Cet ultime souhait d’équilibre des pouvoirs, revient en clausule : « Je considère ces deux pouvoirs, comme
l’homme et la femme qui doivent être unis, mais égaux en force et en vertu, pour faire un bon ménage. » Le
passage se clôt par une comparaison (entre les droits des femmes et des esclaves) habile qui lui permet
d’englober les deux luttes dans une vision optimiste et triviale (la métaphore finale renvoie à la tranquillité de
la vie familiale, autour d’un foyer) d’une grande simplicité et donc efficace.

• Elle vient de démontrer que seule l’égalité des droits permet l’entente, nécessaire à toute existence apaisée
par une image calme et paisible très évocatrice.

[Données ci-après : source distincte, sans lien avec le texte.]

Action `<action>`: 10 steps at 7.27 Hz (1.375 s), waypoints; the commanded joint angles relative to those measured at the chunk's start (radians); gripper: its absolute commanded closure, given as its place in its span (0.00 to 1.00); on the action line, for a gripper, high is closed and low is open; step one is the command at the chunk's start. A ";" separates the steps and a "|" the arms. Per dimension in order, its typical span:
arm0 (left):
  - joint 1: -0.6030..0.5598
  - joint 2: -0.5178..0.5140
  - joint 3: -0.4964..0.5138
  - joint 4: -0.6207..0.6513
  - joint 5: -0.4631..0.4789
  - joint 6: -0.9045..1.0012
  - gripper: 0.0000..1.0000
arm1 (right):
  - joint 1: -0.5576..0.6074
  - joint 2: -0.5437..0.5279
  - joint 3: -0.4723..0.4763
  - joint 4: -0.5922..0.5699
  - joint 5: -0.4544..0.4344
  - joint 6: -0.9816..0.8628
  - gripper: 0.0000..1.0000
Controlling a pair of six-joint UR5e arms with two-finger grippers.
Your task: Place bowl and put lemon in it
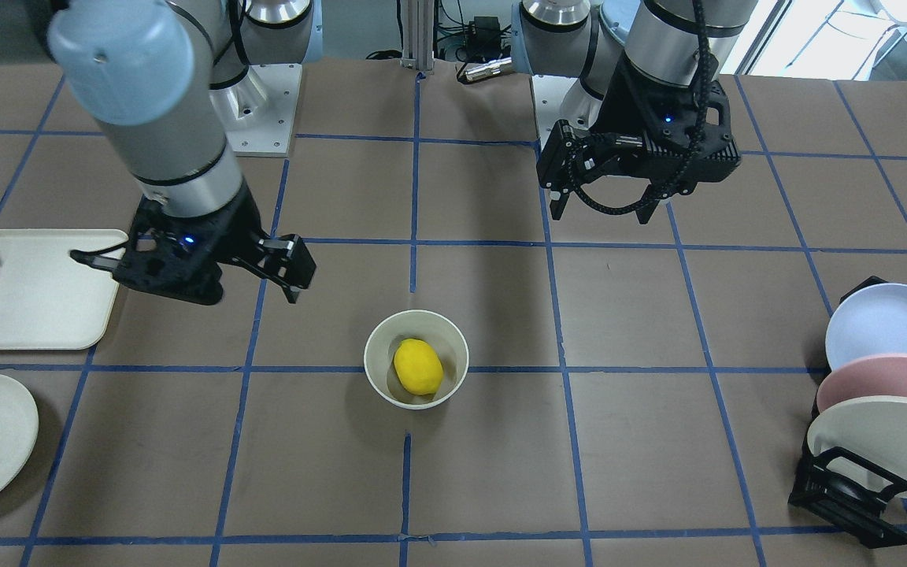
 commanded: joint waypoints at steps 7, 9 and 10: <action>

• Sans même l’avoir formulée, elle a démontré la nécessité de l’abolition de l’esclavage, comme de toute
exclusion, afin de maintenir les avancées de la Révolution = un monde de partage et non pas d’exclusion.
Eléments de conclusion
• [Bilan] Ce passage de « Forme du contrat social de l’homme et de la femme » offre un
double intérêt : d’une part, il montre que, pour Olympe de Gouges, la situation de la
femme, privée de liberté et de droits par les hommes, est semblable à celle des
esclaves dans les colonies. Or, pour les unes comme pour les autres, les révolutionnaires
tardent à corriger cette injustice. D’autre part, il inscrit cette écrivaine dans les combats
du siècle des Lumières, notamment celui en faveur de l’abolition de l’esclavage
(Voltaire, Condorcet), en recourant, comme les philosophes, à une argumentation qui
s’appuie à la fois sur la raison, universellement partagée, et sur l’idée de « nature ».

• [Ouverture] Rappelons cependant qu’elle fait figure, parmi les révolutionnaires, de


"modérée", puisqu’elle ne réclame pas la fin de la monarchie. C’est d’ailleurs son
manifeste, Les Trois Urnes, affiché le 20 juillet 1793, dans lequel elle propose « le retour à
une monarchie constitutionnelle », qui lui vaudra d’être guillotinée le 3 nov. 1793.